[Stored data]
- - -

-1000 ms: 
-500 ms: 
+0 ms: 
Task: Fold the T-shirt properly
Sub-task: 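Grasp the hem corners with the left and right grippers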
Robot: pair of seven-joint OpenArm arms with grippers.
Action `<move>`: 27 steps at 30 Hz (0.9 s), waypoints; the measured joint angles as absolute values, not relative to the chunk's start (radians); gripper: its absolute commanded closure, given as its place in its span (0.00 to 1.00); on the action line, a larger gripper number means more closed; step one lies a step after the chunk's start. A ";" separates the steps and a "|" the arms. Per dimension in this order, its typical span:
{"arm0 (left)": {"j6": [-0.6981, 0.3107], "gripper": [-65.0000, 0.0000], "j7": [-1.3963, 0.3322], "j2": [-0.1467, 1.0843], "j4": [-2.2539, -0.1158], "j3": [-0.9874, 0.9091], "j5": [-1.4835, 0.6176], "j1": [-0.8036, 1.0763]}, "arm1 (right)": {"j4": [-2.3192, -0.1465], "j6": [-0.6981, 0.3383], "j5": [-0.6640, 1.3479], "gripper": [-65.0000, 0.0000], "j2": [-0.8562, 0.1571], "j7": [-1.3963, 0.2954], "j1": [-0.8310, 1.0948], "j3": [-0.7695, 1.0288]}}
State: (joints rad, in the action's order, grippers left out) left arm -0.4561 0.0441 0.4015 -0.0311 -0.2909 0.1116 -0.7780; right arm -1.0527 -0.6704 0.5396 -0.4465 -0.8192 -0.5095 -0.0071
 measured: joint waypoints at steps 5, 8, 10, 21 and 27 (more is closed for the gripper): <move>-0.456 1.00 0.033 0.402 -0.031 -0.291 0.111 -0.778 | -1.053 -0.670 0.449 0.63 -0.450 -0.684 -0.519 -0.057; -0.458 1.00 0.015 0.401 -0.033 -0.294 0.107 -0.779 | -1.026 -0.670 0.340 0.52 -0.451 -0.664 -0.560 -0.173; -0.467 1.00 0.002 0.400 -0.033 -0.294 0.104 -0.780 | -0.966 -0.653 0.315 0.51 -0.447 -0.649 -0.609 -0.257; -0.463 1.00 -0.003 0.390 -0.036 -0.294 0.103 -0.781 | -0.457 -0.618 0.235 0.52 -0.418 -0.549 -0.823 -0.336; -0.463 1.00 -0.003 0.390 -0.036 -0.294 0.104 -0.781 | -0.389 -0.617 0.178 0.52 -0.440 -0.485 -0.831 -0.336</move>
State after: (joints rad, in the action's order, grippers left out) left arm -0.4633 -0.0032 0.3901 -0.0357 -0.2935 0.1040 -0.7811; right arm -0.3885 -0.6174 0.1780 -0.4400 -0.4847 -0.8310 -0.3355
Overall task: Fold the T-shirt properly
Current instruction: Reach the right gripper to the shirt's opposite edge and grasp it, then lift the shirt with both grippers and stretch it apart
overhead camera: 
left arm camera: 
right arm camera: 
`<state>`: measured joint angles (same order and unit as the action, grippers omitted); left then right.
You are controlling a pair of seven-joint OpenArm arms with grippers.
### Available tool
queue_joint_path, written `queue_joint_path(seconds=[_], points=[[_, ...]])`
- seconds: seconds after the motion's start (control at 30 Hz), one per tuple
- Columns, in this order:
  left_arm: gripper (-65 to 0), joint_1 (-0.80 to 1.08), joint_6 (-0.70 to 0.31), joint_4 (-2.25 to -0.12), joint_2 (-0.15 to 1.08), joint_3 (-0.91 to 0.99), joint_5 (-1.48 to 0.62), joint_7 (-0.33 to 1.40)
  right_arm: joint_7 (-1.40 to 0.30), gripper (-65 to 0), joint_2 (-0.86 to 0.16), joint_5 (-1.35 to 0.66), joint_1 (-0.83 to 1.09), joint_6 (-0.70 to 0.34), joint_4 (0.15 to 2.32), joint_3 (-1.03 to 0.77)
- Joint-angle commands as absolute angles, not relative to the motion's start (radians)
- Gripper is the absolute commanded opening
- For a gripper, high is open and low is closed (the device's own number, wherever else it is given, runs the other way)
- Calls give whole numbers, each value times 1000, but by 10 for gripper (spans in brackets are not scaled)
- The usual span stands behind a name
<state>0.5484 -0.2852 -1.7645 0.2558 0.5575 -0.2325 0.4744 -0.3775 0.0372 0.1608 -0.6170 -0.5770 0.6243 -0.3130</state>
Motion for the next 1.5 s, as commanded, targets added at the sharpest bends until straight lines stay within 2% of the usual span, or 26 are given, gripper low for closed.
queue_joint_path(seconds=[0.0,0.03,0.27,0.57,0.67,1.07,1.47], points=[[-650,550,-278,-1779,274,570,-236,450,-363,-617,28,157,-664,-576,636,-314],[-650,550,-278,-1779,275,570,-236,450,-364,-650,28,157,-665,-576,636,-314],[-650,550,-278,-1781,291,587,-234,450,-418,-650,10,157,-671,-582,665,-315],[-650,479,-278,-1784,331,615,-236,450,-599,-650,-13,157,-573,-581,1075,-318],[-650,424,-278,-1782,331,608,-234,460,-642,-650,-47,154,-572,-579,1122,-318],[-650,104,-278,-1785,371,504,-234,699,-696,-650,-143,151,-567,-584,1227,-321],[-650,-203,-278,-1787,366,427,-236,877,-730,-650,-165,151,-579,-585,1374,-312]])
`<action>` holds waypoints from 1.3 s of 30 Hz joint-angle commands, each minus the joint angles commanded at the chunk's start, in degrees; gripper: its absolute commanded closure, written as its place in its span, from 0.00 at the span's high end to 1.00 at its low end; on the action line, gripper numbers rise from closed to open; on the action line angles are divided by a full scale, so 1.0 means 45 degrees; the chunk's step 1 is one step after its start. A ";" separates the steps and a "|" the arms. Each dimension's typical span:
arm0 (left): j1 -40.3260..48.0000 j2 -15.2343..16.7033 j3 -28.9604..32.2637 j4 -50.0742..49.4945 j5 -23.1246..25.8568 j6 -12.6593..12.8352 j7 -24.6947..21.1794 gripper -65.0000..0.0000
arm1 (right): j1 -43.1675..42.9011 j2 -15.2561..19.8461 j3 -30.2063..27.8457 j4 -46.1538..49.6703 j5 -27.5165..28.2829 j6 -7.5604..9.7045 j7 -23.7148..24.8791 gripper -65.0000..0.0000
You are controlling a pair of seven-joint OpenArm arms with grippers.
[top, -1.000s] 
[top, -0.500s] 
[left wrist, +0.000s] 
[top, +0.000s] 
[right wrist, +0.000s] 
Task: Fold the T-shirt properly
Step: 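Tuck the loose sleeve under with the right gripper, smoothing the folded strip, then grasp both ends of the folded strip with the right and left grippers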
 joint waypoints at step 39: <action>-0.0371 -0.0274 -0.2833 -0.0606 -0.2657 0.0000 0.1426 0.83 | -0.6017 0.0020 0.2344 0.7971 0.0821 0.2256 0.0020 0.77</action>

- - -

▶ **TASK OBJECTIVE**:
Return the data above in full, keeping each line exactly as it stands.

▶ **ANSWER SECTION**:
-1000 ms: 
-500 ms: 
+0 ms: 
Task: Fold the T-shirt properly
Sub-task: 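Grasp the hem corners with the left and right grippers
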Robot: pair of seven-joint OpenArm arms with grippers.
Action `<move>`: 27 steps at 30 Hz (0.9 s), waypoints; the measured joint angles as absolute values, not relative to the chunk's start (radians); gripper: its absolute commanded closure, given as its place in its span (0.00 to 1.00); on the action line, a larger gripper number means more closed; step one lies a step after the chunk's start. A ";" separates the steps and a "|" the arms. Per dimension in this order, its typical span:
{"arm0 (left)": {"j6": [-0.6981, 0.3107], "gripper": [-65.0000, 0.0000], "j7": [-1.3963, 0.3322], "j2": [-0.1467, 1.0843], "j4": [-2.2539, -0.1158], "j3": [-0.9874, 0.9091], "j5": [-1.4835, 0.6176], "j1": [-0.8036, 1.0763]}, "arm1 (right)": {"j4": [-2.3192, -0.1465], "j6": [-0.6981, 0.3383], "j5": [-0.6640, 1.3479], "gripper": [-65.0000, 0.0000], "j2": [-0.8562, 0.1571], "j7": [-1.3963, 0.2954], "j1": [-0.8310, 1.0948], "j3": [-0.7695, 1.0288]}}
State: (joints rad, in the action's order, grippers left out) left arm -0.4561 0.0441 0.4015 -0.0311 -0.2909 0.1116 -0.7780; right arm -1.0527 -0.6704 0.5396 -0.4465 -0.8192 -0.5095 -0.0071
 measured: joint waypoints at steps 5, 8, 10, 21 and 27 (more is closed for the gripper): <move>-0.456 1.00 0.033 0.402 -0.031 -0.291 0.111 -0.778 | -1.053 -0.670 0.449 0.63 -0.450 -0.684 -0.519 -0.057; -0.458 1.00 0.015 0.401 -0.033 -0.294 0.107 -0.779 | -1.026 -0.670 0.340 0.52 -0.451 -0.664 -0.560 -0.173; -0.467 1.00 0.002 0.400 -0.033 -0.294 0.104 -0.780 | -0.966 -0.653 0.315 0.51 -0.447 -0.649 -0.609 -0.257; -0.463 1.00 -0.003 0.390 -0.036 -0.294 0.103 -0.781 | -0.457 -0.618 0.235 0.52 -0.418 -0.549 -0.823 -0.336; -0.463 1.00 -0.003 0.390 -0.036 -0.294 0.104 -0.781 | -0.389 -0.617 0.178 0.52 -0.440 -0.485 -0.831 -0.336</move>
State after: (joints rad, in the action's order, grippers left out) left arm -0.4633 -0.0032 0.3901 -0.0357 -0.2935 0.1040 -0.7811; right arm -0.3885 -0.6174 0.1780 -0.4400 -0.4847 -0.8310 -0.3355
Overall task: Fold the T-shirt properly
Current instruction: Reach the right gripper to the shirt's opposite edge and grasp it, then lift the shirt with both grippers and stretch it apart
overhead camera: 
left arm camera: 
right arm camera: 
`<state>`: measured joint angles (same order and unit as the action, grippers omitted); left then right.
You are controlling a pair of seven-joint OpenArm arms with grippers.
### Available tool
queue_joint_path, written `queue_joint_path(seconds=[_], points=[[_, ...]])`
- seconds: seconds after the motion's start (control at 30 Hz), one per tuple
- Columns, in this order:
  left_arm: gripper (-65 to 0), joint_1 (-0.80 to 1.08), joint_6 (-0.70 to 0.31), joint_4 (-2.25 to -0.12), joint_2 (-0.15 to 1.08), joint_3 (-0.91 to 0.99), joint_5 (-1.48 to 0.62), joint_7 (-0.33 to 1.40)
  right_arm: joint_7 (-1.40 to 0.30), gripper (-65 to 0), joint_2 (-0.86 to 0.16), joint_5 (-1.35 to 0.66), joint_1 (-0.83 to 1.09), joint_6 (-0.70 to 0.34), joint_4 (0.15 to 2.32), joint_3 (-1.03 to 0.77)
- Joint-angle commands as absolute angles, not relative to the motion's start (radians)
- Gripper is the absolute commanded opening
- For a gripper, high is open and low is closed (the device's own number, wherever else it is given, runs the other way)
- Calls give whole numbers, each value times 1000, but by 10 for gripper (spans in brackets are not scaled)
- The usual span stands behind a name
<state>0.5484 -0.2852 -1.7645 0.2558 0.5575 -0.2325 0.4744 -0.3775 0.0372 0.1608 -0.6170 -0.5770 0.6243 -0.3130</state>
Motion for the next 1.5 s, as commanded, targets added at the sharpest bends until straight lines stay within 2% of the usual span, or 26 are given, gripper low for closed.
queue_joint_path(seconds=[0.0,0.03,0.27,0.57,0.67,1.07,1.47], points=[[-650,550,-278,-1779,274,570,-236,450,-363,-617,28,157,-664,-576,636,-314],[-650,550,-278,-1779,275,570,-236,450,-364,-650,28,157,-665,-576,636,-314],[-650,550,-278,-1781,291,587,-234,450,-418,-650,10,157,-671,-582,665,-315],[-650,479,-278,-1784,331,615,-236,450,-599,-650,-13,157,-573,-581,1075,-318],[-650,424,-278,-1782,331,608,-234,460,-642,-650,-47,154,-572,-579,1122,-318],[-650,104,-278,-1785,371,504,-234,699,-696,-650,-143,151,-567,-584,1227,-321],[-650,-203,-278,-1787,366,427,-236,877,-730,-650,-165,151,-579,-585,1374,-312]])
`<action>` holds waypoints from 1.3 s of 30 Hz joint-angle commands, each minus the joint angles commanded at the chunk's start, in degrees; gripper: its absolute commanded closure, written as its place in its span, from 0.00 at the span's high end to 1.00 at its low end; on the action line, gripper numbers rise from closed to open; on the action line angles are divided by a full scale, so 1.0 means 45 degrees; the chunk's step 1 is one step after its start. A ";" separates the steps and a "|" the arms. Each dimension's typical span:
arm0 (left): j1 -40.3260..48.0000 j2 -15.2343..16.7033 j3 -28.9604..32.2637 j4 -50.0742..49.4945 j5 -23.1246..25.8568 j6 -12.6593..12.8352 j7 -24.6947..21.1794 gripper -65.0000..0.0000
arm1 (right): j1 -43.1675..42.9011 j2 -15.2561..19.8461 j3 -30.2063..27.8457 j4 -46.1538..49.6703 j5 -27.5165..28.2829 j6 -7.5604..9.7045 j7 -23.7148..24.8791 gripper -65.0000..0.0000
You are controlling a pair of seven-joint OpenArm arms with grippers.
[top, -1.000s] 
[top, -0.500s] 
[left wrist, +0.000s] 
[top, +0.000s] 
[right wrist, +0.000s] 
Task: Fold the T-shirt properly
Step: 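Tuck the loose sleeve under with the right gripper, smoothing the folded strip, then grasp both ends of the folded strip with the right and left grippers
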 joint waypoints at step 39: <action>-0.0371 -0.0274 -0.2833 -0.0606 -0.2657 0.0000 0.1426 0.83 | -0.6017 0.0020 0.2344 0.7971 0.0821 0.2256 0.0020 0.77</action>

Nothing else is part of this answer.